> [PROBLEM DESCRIPTION] List the lines of this listing that hold the word "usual".

[Opening INFORMATION SHOWN section]

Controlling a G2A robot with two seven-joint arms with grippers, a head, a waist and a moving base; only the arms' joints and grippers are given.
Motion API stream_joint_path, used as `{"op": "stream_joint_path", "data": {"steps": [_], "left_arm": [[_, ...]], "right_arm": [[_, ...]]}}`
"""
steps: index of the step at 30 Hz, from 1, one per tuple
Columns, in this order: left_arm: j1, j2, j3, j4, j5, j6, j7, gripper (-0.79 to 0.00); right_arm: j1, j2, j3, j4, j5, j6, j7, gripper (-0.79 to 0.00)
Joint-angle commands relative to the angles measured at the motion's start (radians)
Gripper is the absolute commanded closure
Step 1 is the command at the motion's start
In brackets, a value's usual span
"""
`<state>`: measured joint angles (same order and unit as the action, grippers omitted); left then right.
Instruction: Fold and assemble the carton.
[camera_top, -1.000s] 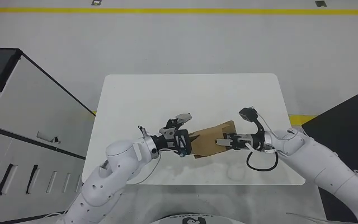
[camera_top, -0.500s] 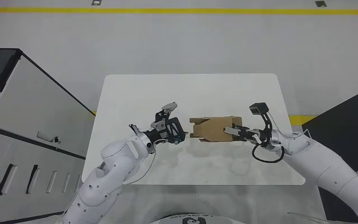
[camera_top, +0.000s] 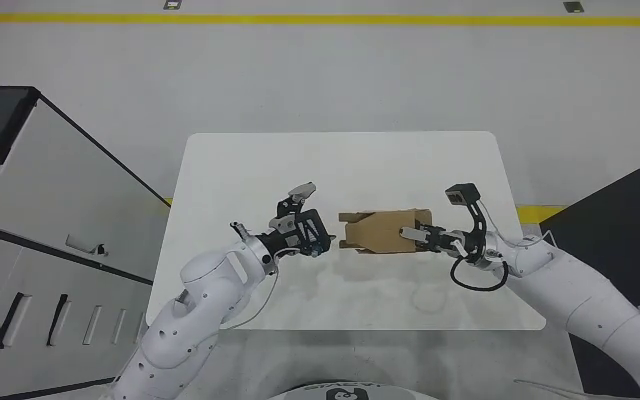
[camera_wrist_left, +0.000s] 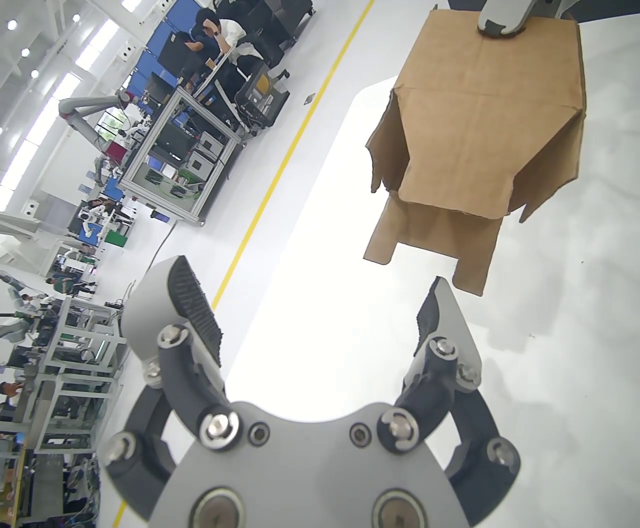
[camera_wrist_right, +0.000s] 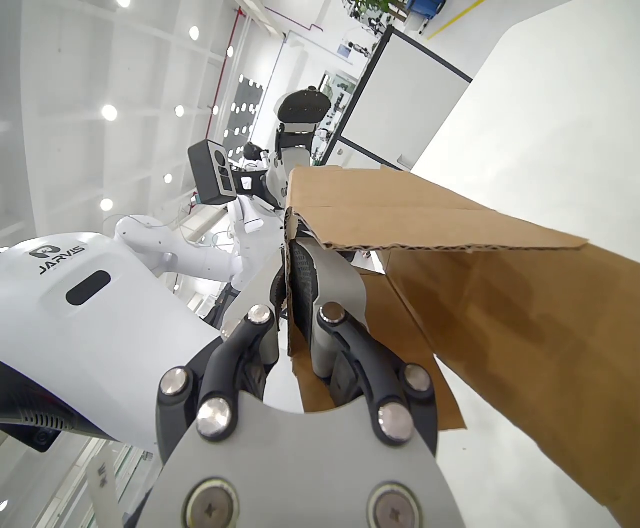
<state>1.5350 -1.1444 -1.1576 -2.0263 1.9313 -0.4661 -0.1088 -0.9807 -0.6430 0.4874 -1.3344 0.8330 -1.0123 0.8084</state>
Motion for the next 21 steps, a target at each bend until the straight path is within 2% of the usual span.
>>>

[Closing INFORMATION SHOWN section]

> [WRITTEN SOLUTION]
In brackets, a value's usual span
Motion for the next 21 steps, a target at each bend until the straight path is within 2% of the usual span.

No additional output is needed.